→ **Directions for this task**
Which lines in the material below contain the word "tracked"? Copy each of them.

→ **Material provided**

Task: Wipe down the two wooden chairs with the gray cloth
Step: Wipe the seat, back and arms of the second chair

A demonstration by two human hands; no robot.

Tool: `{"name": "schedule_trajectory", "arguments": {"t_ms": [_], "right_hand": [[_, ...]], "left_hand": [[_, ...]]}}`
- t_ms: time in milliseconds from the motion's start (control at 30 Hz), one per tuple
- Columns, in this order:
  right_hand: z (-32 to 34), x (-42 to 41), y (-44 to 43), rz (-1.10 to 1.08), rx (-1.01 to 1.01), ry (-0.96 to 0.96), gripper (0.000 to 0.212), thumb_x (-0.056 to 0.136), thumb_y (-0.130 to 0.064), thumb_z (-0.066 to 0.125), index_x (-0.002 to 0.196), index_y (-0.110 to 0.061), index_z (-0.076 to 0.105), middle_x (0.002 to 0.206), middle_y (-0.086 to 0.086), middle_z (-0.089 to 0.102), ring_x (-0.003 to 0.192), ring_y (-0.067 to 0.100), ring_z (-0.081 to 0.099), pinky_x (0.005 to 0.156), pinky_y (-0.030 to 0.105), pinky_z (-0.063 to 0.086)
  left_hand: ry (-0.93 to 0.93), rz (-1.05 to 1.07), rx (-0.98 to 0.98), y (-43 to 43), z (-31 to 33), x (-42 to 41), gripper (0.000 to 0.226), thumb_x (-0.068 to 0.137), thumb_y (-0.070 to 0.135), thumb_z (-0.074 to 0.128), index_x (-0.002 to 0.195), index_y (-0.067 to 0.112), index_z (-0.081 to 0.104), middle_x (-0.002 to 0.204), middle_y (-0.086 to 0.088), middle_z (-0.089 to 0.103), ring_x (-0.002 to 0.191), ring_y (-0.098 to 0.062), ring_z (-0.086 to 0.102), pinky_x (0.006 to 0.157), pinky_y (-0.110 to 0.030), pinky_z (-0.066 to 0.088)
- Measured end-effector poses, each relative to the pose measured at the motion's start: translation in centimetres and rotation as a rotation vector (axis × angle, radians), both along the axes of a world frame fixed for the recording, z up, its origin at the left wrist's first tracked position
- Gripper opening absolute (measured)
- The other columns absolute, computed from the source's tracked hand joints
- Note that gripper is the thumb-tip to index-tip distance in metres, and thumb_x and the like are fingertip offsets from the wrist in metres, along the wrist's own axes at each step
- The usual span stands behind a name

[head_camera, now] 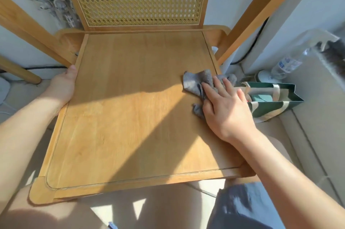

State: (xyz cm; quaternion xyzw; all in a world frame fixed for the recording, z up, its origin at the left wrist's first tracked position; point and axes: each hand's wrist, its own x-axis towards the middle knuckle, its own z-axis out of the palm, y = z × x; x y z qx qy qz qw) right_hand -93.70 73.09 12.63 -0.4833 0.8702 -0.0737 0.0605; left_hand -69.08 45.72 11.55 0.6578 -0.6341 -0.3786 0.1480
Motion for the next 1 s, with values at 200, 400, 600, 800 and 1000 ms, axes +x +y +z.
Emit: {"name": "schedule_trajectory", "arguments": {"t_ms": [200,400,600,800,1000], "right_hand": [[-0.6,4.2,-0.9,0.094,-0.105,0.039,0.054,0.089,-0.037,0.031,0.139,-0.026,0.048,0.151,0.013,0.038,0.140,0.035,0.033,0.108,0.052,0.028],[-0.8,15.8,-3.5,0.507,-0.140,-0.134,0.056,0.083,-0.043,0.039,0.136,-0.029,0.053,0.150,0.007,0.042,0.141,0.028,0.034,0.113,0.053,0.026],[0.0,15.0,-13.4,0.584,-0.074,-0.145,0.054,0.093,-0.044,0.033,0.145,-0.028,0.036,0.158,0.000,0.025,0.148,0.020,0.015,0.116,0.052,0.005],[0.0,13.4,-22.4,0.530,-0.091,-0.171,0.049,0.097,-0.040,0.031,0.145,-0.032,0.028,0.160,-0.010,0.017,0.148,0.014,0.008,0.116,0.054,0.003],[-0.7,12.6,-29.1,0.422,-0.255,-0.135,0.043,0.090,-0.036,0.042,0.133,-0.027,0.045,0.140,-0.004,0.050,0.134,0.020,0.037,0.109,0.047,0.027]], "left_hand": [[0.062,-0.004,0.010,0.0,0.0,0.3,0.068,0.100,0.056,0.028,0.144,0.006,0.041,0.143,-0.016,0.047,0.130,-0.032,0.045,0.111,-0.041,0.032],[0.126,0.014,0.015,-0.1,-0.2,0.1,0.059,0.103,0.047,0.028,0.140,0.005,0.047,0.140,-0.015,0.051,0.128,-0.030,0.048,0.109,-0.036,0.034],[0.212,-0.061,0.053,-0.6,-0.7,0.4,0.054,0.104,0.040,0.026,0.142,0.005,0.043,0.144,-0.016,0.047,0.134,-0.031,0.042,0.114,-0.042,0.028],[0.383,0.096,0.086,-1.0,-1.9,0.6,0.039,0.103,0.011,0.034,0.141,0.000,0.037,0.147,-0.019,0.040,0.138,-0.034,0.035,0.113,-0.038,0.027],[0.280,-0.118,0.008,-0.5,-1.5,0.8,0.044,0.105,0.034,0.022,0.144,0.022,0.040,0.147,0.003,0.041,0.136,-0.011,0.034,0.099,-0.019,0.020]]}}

→ **Your solution**
- Measured end-effector poses, each relative to the pose measured at the motion's start: translation in centimetres and rotation as a rotation vector (axis × angle, radians), both along the axes of a world frame fixed for the recording, z up, its origin at the left wrist's first tracked position
- The other columns absolute, computed from the source's tracked hand joints
State: (xyz cm; quaternion xyzw; all in a world frame fixed for the recording, z up, its origin at the left wrist's first tracked position; point and axes: each hand's wrist, its own x-axis towards the middle knuckle, its own z-axis out of the palm, y = z × x; x y z qx qy qz qw) right_hand -93.70 73.09 12.63 -0.4833 0.8702 -0.0737 0.0605; left_hand -69.08 45.72 11.55 0.6578 -0.6341 -0.3786 0.1480

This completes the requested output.